Jefferey Giusti  Hi my name is Jeff Giusti i am 13 years old and a RI native. I have been very interested in the Masonic Temple for a long time. Ever since driving by on the high way in Providence for my first time i was wondering what this place was, what it used to be, and why isn’t any one fixing it up . But now that i see you guys are working on it, I am happy. But I wish you guys kept the old look of the buliding. I am not a person who likes big change. Call me nuts that I am 13 years old, and usually a thirteen year old doesnt like stuff like this but I do. I know that i am only one person but i figure I give u my idea. It may be too late since u have already started on it but what the heck. By the way my dad is a general contractor with a company named JMGINC. and his company is worth about a half a million dollars not that big but he does have over 400 customers. His name is Jefferey Giusti Senior. Thank you for your time and i am glad that u guys are finally doing work there.

401-RUSH  oh the hours and days and nights I have spent in this place. I remember seeing the roof once from my bus and noticing some graffiti. I later went to check it out and decided it was to be my next playground. The amount of people and stories I have about that place are far too many to mention here. Its sad to see the place go, I heard the city was considering saving some of the walls that had graffiti art on them, but I doubt that came through and chances are they would have saved the crap ones and nothing done by the kings of P-dence. Its nice to see some of the pictures of the work on this site.

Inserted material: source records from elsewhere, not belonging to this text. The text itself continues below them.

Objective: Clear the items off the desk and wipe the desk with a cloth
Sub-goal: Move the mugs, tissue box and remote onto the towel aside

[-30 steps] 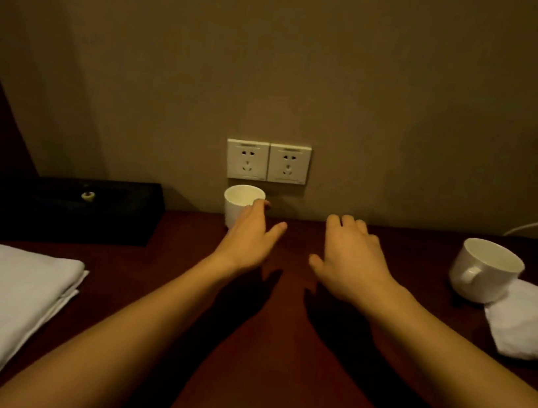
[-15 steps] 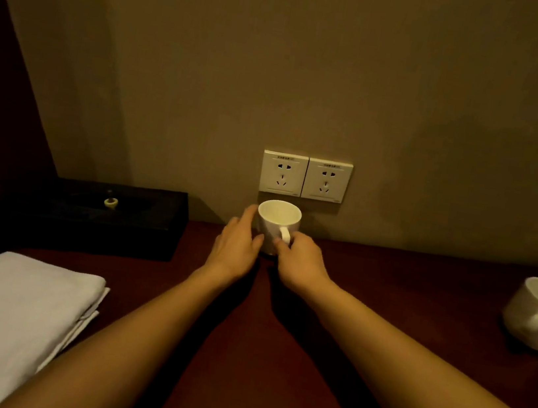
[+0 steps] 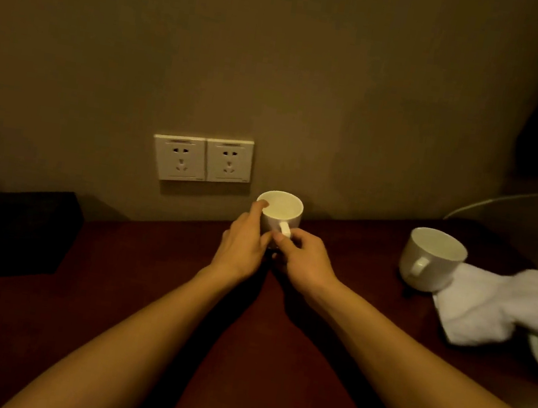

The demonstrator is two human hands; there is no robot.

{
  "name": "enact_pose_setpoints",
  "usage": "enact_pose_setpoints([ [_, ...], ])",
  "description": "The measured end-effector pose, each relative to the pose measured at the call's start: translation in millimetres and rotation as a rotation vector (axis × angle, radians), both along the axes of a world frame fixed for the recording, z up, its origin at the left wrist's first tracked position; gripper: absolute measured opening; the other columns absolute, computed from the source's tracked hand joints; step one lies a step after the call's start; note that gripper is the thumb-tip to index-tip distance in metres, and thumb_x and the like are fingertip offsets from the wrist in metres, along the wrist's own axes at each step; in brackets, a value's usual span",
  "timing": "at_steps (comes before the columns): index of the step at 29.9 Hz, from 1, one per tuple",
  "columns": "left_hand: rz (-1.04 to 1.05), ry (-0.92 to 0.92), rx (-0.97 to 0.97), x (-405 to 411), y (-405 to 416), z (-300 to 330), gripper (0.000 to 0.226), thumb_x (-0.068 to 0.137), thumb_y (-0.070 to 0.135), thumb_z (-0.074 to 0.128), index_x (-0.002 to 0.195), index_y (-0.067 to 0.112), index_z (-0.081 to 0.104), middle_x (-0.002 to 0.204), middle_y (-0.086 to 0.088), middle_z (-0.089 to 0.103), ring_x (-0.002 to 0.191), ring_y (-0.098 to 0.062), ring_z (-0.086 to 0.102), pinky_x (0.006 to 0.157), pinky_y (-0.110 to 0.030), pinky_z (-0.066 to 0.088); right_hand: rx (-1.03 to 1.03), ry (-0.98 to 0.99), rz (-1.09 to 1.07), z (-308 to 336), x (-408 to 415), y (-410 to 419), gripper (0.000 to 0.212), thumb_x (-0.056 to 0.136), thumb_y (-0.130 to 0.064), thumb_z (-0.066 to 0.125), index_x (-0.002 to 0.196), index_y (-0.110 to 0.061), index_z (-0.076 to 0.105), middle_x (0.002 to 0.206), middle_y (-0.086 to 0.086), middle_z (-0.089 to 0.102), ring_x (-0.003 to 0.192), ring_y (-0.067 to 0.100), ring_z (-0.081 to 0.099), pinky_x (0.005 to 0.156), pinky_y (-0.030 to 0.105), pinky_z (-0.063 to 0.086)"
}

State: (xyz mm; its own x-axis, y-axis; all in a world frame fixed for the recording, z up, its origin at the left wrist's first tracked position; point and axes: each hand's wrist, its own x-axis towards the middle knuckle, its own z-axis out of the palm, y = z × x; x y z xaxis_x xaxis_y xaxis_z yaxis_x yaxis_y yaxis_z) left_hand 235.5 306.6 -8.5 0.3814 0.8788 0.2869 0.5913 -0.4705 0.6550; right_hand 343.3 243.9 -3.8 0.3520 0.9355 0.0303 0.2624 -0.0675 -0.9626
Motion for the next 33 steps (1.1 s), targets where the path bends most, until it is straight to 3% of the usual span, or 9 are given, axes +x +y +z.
enact_pose_setpoints([
  [10, -0.202, 0.037, -0.039, 144, -24, -4, 0.058, 0.094, 0.023, 0.051, 0.145, 0.019, 0.025, 0.141, -0.014, 0.043, 0.13, -0.035, 0.04, 0.103, -0.048, 0.033, -0.036, -0.011, -0.207, -7, 120, -40, 0.02, 0.095, -0.027, 0.054, 0.085, -0.02, 0.07, 0.09, 0.006, 0.072, 0.089, 0.028, 0.067, 0.086, 0.056, 0.052],
  [17, -0.229, 0.026, -0.036, 158, -27, -7, 0.063, 0.094, 0.024, 0.051, 0.149, 0.023, 0.019, 0.141, -0.015, 0.044, 0.13, -0.035, 0.04, 0.102, -0.044, 0.033, -0.094, -0.052, -0.213, -7, 133, -45, 0.019, 0.097, -0.033, 0.05, 0.098, -0.019, 0.063, 0.094, 0.004, 0.069, 0.09, 0.022, 0.066, 0.087, 0.05, 0.053],
  [20, -0.222, 0.025, -0.051, 138, -28, 1, 0.074, 0.093, 0.03, 0.054, 0.151, 0.022, 0.009, 0.147, -0.014, 0.038, 0.134, -0.033, 0.036, 0.105, -0.043, 0.032, -0.173, -0.191, -0.22, 2, 119, -55, 0.027, 0.09, -0.036, 0.057, 0.101, -0.011, 0.06, 0.089, 0.007, 0.068, 0.082, 0.022, 0.066, 0.074, 0.044, 0.055],
  [22, -0.198, 0.029, -0.027, 113, -26, 9, 0.08, 0.093, 0.033, 0.055, 0.152, 0.019, 0.004, 0.15, -0.014, 0.033, 0.136, -0.031, 0.034, 0.108, -0.044, 0.032, -0.244, -0.351, -0.198, 15, 100, -64, 0.029, 0.088, -0.038, 0.06, 0.093, -0.009, 0.059, 0.082, 0.006, 0.064, 0.075, 0.02, 0.063, 0.059, 0.033, 0.048],
  [23, -0.174, 0.026, -0.009, 97, -23, 14, 0.08, 0.093, 0.034, 0.055, 0.152, 0.018, 0.003, 0.15, -0.014, 0.033, 0.136, -0.03, 0.034, 0.108, -0.044, 0.032, -0.265, -0.411, -0.197, 24, 87, -67, 0.03, 0.088, -0.039, 0.061, 0.089, -0.011, 0.055, 0.081, 0.005, 0.061, 0.077, 0.021, 0.062, 0.059, 0.032, 0.045],
  [25, -0.118, 0.025, 0.022, 62, -19, 24, 0.08, 0.093, 0.035, 0.054, 0.152, 0.017, 0.003, 0.15, -0.014, 0.034, 0.135, -0.029, 0.036, 0.108, -0.043, 0.034, -0.261, -0.468, -0.195, 41, 59, -69, 0.037, 0.088, -0.044, 0.061, 0.095, -0.01, 0.05, 0.089, 0.006, 0.059, 0.089, 0.027, 0.061, 0.067, 0.032, 0.043],
  [29, -0.014, 0.067, 0.029, -13, -16, 38, 0.079, 0.094, 0.038, 0.053, 0.151, 0.01, 0.006, 0.149, -0.016, 0.033, 0.135, -0.031, 0.036, 0.106, -0.04, 0.034, -0.238, -0.472, -0.093, 57, -2, -55, 0.069, 0.085, -0.05, 0.063, 0.129, 0.0, 0.042, 0.128, 0.017, 0.056, 0.114, 0.031, 0.056, 0.076, 0.03, 0.04],
  [33, 0.098, 0.152, 0.013, -100, -20, 42, 0.077, 0.095, 0.04, 0.05, 0.15, 0.004, 0.009, 0.151, -0.018, 0.029, 0.138, -0.031, 0.031, 0.108, -0.037, 0.028, -0.206, -0.415, 0.051, 59, -70, -36, 0.083, 0.085, -0.053, 0.063, 0.144, -0.005, 0.03, 0.142, 0.013, 0.046, 0.126, 0.028, 0.049, 0.084, 0.029, 0.04],
])
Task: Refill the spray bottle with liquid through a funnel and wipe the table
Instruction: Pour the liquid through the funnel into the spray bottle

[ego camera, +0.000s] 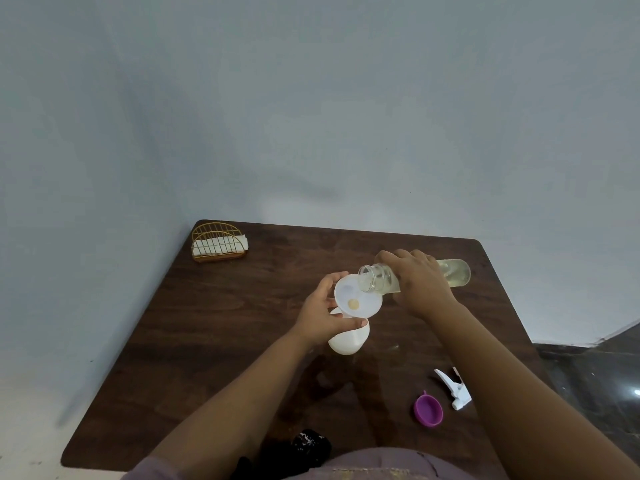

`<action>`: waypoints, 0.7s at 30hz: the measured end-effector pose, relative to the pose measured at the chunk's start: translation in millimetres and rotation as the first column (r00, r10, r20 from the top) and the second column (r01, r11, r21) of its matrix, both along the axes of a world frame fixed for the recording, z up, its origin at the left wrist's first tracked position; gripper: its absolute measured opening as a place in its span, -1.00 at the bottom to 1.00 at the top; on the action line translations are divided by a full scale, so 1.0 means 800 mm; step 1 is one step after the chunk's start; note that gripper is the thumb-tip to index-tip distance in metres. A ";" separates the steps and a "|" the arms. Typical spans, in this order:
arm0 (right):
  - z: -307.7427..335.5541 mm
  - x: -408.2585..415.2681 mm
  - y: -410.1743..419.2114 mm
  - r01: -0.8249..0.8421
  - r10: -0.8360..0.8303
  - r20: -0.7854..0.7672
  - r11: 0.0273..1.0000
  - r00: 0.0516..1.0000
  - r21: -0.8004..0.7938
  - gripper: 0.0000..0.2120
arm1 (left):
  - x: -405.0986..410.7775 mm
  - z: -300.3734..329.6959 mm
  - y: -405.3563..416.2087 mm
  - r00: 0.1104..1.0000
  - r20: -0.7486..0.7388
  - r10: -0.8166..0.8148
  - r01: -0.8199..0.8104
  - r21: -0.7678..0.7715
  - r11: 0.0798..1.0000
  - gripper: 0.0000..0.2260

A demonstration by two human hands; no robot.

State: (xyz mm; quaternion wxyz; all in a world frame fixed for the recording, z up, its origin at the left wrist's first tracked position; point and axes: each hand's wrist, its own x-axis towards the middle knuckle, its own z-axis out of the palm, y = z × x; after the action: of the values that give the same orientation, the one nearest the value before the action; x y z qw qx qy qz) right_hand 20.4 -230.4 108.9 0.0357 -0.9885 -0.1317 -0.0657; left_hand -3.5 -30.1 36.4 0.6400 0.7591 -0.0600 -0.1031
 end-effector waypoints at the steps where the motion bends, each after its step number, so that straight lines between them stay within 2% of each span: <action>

I will sorely miss the Masonic Temple, but its about time the graffiti scene moved.

ned  I used to go through there in the early 90’s or thereabouts. You had to climb up the edges of the stairs, as the metal in the center was either gone or rusted paper thin – I can remember a few of us going knee deep through them. It was such a beautiful building once you got up top into what felt like the bones of an auditorium – the moonlight streaming in through the holes in the roof. An amazing place, and peaceful till you realized that the holes above you corresponded roughly to the piles of concrete debris on the floor all around you. Nothing ever came crashing down while I was in there though.
    There was a creepy building next door at the time that we’d gone into once or twice. Some sort of residence with lots of rooms and twisted hallways. It always felt like you were gonna find a corpse in there – seriously. Made the brave move one night to open one of the refridgerators in there. Unbelievably it was still full of food, though it was long past the point where you could recognize anything that wasn’t labelled.
   Now when I say the place was twisty, I mean that once I got in there I could not find my way out at all. Me and a pal had to heave something through a window on the second floor and scramble down the roof.

helen  used to go into this place all the time. one of the best views of the city i have found yet. once when i was at the young age of fifteen, going to look out the window on one of the higher stories, i failed to notice a rather large hole in the floor that went down for four stories, through which i fell. i bounced off some aluminum and metal, and landed on my back. clearly i survived, with surprisingly minor injuries. getting out of that place all beat up was a real challenge.

Thomas  While it’s nice to see some renovation, I can’t say I won’t miss the temple. Ugly? Yes. But I would never tire of seeing the “Temple of Junerism”. I remember going into the building with some friends, marveling at the huge LAC that marked the back and feeling my way over piles of debris to the stairway. Then climbing up the rickety stairs until we got to the top floor. There is not an inch along the walls not covered in graffiti and the humongous top floor was astounding. We tried out the rope swing that hangs from the skeleton that was once a roof. We had to be careful to only swing from the end with the elevator shafts because if you swing from the opposite, and higher, side you will have too much slack and go crashing to the floor as my friend did. Before you know it, the train tunnel is goingto be turned into a 200 room 5-star hotel. RIP temple (the real one at least).